El fracaso de la vacunación paneuropea

11.04.2021 | 01:43
Ursula von der Leyen

En honor a la verdad, fue la administración Trump la que tuvo la idea de financiar el desarrollo acelerado de vacunas y hacer compras adelantadas para que los norteamericanos fueran los primeros en disponer de ellas en cuanto fueran autorizadas. Es la Operation Warp Speed (OWS), una iniciativa conjunta del Departamento de Salud y el Departamento de Defensa de Estados Unidos con el objetivo de acelerar el proceso de investigación, fabricación y distribución de cientos de millones de dosis del inmunizante. A las empresas que las estaban desarrollando se les ofrecieron fondos federales para acelerar su trabajo, a cambio de una considerable reserva de lotes. Algunas compañías, las más grandes, los rechazaron. Otras, las más pequeñas, los cobraron ávidamente. El resultado ya lo estamos viendo: a día de hoy se han pinchado 200 millones de dosis y una cuarta parte de los norteamericanos están completamente inmunizados. Lo mismo se inocula en hospitales, polideportivos, farmacias, aparcamientos o supermercados. Lo hacen los estados, los municipios, las aseguradoras o por propia iniciativa de los particulares. Te inscribes en una web y te llaman. Algunos comercios hacen descuentos o pequeños regalos a quienes aparecen por su puerta con un certificado de vacunación. Va a ser que la denostada libre iniciativa también funciona en los momentos importantes.

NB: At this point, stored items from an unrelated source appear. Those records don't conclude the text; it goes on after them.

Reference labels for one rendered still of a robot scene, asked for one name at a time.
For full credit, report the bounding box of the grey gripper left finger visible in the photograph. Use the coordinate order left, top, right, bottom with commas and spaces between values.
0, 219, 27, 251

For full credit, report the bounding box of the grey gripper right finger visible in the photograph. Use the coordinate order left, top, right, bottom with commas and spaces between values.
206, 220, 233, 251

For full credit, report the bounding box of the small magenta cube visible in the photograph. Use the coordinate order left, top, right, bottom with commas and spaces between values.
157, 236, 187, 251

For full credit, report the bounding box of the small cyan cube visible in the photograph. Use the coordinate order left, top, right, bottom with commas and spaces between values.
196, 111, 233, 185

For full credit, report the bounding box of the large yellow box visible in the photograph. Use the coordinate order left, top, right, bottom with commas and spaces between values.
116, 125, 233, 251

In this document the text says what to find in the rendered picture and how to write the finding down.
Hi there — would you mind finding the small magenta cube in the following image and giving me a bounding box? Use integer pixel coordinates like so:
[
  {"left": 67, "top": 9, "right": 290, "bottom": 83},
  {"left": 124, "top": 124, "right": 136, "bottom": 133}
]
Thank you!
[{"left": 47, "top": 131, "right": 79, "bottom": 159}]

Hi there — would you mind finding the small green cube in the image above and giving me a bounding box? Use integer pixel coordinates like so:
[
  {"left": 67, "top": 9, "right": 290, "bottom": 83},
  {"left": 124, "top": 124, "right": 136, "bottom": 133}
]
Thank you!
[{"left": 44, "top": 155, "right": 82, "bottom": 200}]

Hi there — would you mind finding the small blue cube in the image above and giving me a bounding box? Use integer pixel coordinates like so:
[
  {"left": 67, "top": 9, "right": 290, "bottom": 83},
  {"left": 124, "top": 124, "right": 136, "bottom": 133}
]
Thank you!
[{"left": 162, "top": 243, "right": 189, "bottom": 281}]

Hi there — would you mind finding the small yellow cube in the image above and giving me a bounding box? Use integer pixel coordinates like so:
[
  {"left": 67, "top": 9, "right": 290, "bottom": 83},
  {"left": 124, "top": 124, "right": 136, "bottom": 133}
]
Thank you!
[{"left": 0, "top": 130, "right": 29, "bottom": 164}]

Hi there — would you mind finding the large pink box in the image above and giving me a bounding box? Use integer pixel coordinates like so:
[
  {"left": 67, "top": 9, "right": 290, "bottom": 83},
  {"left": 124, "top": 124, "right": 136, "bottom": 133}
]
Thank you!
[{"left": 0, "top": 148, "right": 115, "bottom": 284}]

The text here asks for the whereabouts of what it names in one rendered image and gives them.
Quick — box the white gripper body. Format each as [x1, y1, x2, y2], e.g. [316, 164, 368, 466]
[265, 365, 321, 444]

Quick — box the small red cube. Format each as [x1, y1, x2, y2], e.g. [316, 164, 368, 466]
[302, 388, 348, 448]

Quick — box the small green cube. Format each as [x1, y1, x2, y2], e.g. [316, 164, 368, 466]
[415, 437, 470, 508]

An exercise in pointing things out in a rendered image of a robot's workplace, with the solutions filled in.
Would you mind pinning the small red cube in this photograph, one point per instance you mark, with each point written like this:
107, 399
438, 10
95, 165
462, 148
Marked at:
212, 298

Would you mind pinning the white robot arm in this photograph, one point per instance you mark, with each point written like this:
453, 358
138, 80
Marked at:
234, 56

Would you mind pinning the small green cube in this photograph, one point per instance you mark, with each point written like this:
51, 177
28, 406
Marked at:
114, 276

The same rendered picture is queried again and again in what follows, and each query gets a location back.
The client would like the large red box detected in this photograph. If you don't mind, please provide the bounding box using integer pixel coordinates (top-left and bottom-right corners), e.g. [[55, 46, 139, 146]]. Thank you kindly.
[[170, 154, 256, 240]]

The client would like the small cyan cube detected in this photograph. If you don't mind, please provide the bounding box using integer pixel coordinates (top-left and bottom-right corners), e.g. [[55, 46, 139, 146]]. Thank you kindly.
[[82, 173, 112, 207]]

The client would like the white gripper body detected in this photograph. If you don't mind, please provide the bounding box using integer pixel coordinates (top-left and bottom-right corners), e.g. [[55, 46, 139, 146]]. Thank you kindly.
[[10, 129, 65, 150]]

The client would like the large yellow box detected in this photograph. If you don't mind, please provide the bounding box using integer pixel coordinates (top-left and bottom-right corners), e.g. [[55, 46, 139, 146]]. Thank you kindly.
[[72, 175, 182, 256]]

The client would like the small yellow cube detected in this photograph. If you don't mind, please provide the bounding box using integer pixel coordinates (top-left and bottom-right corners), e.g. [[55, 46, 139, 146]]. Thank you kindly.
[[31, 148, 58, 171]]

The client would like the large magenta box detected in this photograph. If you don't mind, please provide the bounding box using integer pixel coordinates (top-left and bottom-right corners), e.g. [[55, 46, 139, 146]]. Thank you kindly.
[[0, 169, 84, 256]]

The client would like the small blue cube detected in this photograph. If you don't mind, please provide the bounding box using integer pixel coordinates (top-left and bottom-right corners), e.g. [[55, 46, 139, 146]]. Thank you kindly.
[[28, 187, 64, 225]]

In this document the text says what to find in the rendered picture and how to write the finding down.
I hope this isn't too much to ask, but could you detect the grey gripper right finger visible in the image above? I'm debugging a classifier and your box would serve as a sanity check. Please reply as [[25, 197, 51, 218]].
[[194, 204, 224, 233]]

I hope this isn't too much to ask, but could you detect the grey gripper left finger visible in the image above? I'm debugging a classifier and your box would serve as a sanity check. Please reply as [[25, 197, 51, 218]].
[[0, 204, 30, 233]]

En Europa, para nuestra desgracia, las cosas están siendo muy distintas. La primera iniciativa que surgió para copiar el modelo de la OWS la protagonizaron la pasada primavera cuatro países del continente, Alemania, Francia, Italia y Países Bajos, que llegaron a suscribir un contrato con AstraZeneca para comprar anticipadamente 400 millones de dosis. La Comisión puso el grito en el cielo y asumió el modelo de Trump para el conjunto de los Veintisiete. Elaboró acuerdos de compra con todas las empresas que demostraron tener algo que ofrecer, y a finales de año comenzaron a autorizarse, a ambos lados del Atlántico, los primeros productos, los de Pfizer, Moderna, AstraZeneca y Janssen. La Comisión tenía la intención de distribuir lo que le fuera llegando con un criterio igualitario, según la población de cada país, al mismo ritmo y con idéntica composición. Pero hubo muchos países que quisieron elegir el menú, bien por preferencias de tipo empresarial, bien por razón de precio. Así se desbarató la función rectora de la Comisión en la estrategia de vacunación de los europeos, secuestrados como estamos por las agendas electorales de cada país. A todo esto se unió otro problema. Las vacunas que se están usando emplean tecnologías biológicas que, como el mRNA o los vectores virales, nunca antes se han empleado y fabricado a tan gran escala. Al inicio de los procesos de elaboración se produjeron problemas bastante comprensibles, que trajeron como consecuencia que se incumplieran los plazos y las cantidades que la mayoría de las empresas habían comprometido con las autoridades. Fracaso europeo por dondequiera que lo miremos: no hay industria autóctona que hayan estado en la vanguardia de la investigación, la Comisión no ha sabido gestionar los contratos que firmó, y los países siempre actúan en beneficio de su propia conveniencia. Unamos a esto que toda la cadena de compra, distribución y administración de las vacunas descansa en estructuras públicas, opacas e inerciales, a diferencia de lo que ocurre en Estados Unidos. Podremos contemplar así el panorama de un gran fracaso.

La Unión Europea tiene, empero, cosas bien valiosas. Una de ellas es poder disponer de una Agencia Europea del Medicamento (EMA), el organismo autónomo que nos garantiza los niveles de eficacia y seguridad de todos los medicamentos. Trabaja mejor que la FDA, su hermana americana, aunque no suele ser tan rápida. A la EMA le ha tocado examinar los datos de las vacunas antes de ser autorizadas, de manera que sólo se emplean aquellas que cuentan con su autorización, y estas han de ser inoculadas según esté establecido por la compleja investigación clínica que se haya acreditado. Por si no hubiera suficiente inoperancia en la Comisión, hay también países dispuestos a cargarse de lo poco bueno que todavía nos asiste. El espectáculo de cualquier personajillo de dimensión regional decidiendo a qué edades se ha de poner una vacuna, sin atender el criterio de la Agencia, o la decisión de Francia de complementar con una fórmula alternativa la pauta interrumpida de AstraZeneca, que no es otra cosa que un arriesgado experimento con la población. Son de las actitudes más deplorables que se han visto en toda la gestión política pandemia. Y vaya si se han visto cosas.